WASHINGTON (Oct. 12, 2012) — The U.S. Census Bureau announced the establishment of the National Advisory Committee on Racial, Ethnic and Other Populations. The Census Bureau has also named the committee’s members and leadership.
The National Advisory Committee will advise the Census Bureau on a wide range of variables that affect the cost, accuracy and implementation of the Census Bureau’s programs and surveys, including the once-a-decade census. The committee, which is comprised of 31 members from multiple disciplines, will advise the Census Bureau on topics such as housing, children, youth, poverty, privacy, race and ethnicity, as well as lesbian, gay, bisexual, transgender and other populations.
“We expect that the expertise of this committee will help us meet emerging challenges the Census Bureau faces in producing statistics about our diverse nation,” said Thomas Mesenbourg, the Census Bureau’s acting director. “By helping us better understand a variety of issues that affect statistical measurement, this committee will help ensure that the Census Bureau continues to provide relevant and timely statistics used by federal, state and local governments as well as business and industry in an increasingly technologically oriented society.”
The members are:
• John Bouman, president and advocacy director, Sargent Shriver National Center on Poverty Law
• Jerlean Daniel, executive director, National Association for the Education of Young Children
• Sheldon H. Danziger, Henry J. Meyer Distinguished University Professor of Public Policy, University of Michigan
• Neil Donovan, executive director, National Coalition for the Homeless
• Angelo Falcón, president and founder, National Institute for Latino Policy
• Irwin Garfinkel, Mitchell I. Ginsberg Professor of Contemporary Urban Problems, Columbia University School of Social Work
• Eric Hamako, doctoral candidate in social justice education, University of Massachusetts
• Kathleen Mullan Harris, James E. Haar Distinguished Professor of Sociology, University of North Carolina at Chapel Hill
• Hassan Jaber, executive director, ACCESS
• Jacinto P. Juarez, dean emeritus, Laredo Community College
• Shawn Malia Kana’iaupuni, director, Public Education Support Division, Kamehameha Schools
• Ditas Katague, chief of staff, California Public Utilities Commission
• Akram Khater, director, Middle East Studies Program, North Carolina State University
• Wei Li, professor, Asian Pacific American Studies and geography, Arizona State University
• Don Loudner, first commander, National American Indian Veterans Inc.
• Linda Marc, education and curriculum development director, Harvard School of Public Health
• Kirsten Martin, assistant professor, School of Business, George Washington University
• Leigh McGee, co-owner, OSIYO Consulting and Council House Institute
• Mary A. McGehee, survey unit section chief, Arkansas Department of Health
• Bernie Miller, pastor, New Covenant Fellowship Church, Chattanooga, Tenn.

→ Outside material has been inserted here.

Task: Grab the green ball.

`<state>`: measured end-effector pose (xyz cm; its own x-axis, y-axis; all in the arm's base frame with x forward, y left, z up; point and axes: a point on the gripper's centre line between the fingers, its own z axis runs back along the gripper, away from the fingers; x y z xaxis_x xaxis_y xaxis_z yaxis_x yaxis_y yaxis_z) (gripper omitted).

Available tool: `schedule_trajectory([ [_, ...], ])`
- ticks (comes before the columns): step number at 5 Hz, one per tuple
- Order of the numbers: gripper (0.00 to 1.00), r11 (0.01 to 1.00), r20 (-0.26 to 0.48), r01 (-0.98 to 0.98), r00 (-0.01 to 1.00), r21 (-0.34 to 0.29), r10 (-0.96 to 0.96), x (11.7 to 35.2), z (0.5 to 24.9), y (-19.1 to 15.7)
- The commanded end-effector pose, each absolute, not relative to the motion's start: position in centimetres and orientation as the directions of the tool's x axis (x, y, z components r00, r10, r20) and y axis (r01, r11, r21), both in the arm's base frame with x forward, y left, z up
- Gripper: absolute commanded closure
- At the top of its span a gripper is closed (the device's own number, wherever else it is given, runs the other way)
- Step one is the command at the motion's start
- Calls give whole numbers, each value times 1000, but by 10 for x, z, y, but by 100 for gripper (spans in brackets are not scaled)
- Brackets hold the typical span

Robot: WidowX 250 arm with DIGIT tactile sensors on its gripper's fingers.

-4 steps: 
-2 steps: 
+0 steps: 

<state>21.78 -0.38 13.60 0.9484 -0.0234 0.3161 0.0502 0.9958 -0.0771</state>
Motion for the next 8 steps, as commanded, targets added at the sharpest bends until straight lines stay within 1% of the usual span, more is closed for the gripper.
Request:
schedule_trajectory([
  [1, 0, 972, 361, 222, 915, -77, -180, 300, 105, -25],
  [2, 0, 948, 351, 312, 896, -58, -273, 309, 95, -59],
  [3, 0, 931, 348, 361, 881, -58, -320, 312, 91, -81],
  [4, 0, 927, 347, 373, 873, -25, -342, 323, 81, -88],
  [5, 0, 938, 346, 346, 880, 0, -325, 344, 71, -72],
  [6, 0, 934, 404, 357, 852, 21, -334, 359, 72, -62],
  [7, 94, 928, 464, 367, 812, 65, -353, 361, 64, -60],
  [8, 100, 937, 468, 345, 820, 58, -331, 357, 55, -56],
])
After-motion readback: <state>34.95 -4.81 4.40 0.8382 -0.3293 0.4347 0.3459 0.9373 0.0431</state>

• Sandra Newman, professor of policy studies, Johns Hopkins University
• Gloria O’Neill, president and CEO, Cook InLet Tribal Council Inc.

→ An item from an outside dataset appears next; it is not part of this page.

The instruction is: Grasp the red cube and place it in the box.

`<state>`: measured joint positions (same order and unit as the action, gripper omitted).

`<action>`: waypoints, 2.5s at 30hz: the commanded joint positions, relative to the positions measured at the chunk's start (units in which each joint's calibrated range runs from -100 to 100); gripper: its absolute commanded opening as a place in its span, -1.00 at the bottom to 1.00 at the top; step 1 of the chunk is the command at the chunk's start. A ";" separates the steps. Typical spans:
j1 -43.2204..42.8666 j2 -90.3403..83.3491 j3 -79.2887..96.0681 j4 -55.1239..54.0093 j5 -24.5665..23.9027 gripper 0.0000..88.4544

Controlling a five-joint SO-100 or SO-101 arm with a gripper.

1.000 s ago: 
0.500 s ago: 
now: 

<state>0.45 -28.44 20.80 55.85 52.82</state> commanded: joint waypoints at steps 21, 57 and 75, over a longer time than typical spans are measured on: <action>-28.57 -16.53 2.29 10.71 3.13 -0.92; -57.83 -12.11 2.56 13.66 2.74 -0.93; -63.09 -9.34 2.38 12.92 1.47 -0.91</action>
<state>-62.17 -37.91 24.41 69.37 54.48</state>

• Sela Panapasa, assistant research scientist, University of Michigan
• Victor Kaiwi Pang, past president, Native Hawaiian Pacific Islander Alliance
• Charlotte Patterson, professor, Department of Psychology, University of Virginia
• Karen Pittman, co-founder, president and CEO, The Forum for Youth Investment
• Altagracia Ramos, founder, Ohio Hispanic Chambers of Commerce
• Neel Saxena, grant manager/program coordinator, Government of the District of Columbia
• Shane Snowdon, director, LGBT Health and Aging Program, Human Rights Campaign Foundation
• Barry Steinhardt, chair, Friends of Privacy USA
• Paul Watanabe, director, Institute for Asian American Studies, University of Massachusetts, Boston
The Census Bureau has named Watanabe as the committee’s chair and Pittman as the vice chair. The National Advisory Committee members, who serve at the discretion of the Census Bureau director, are chosen to serve based on expertise and knowledge of the cultural patterns, issues and/or statistical needs of hard-to-count populations.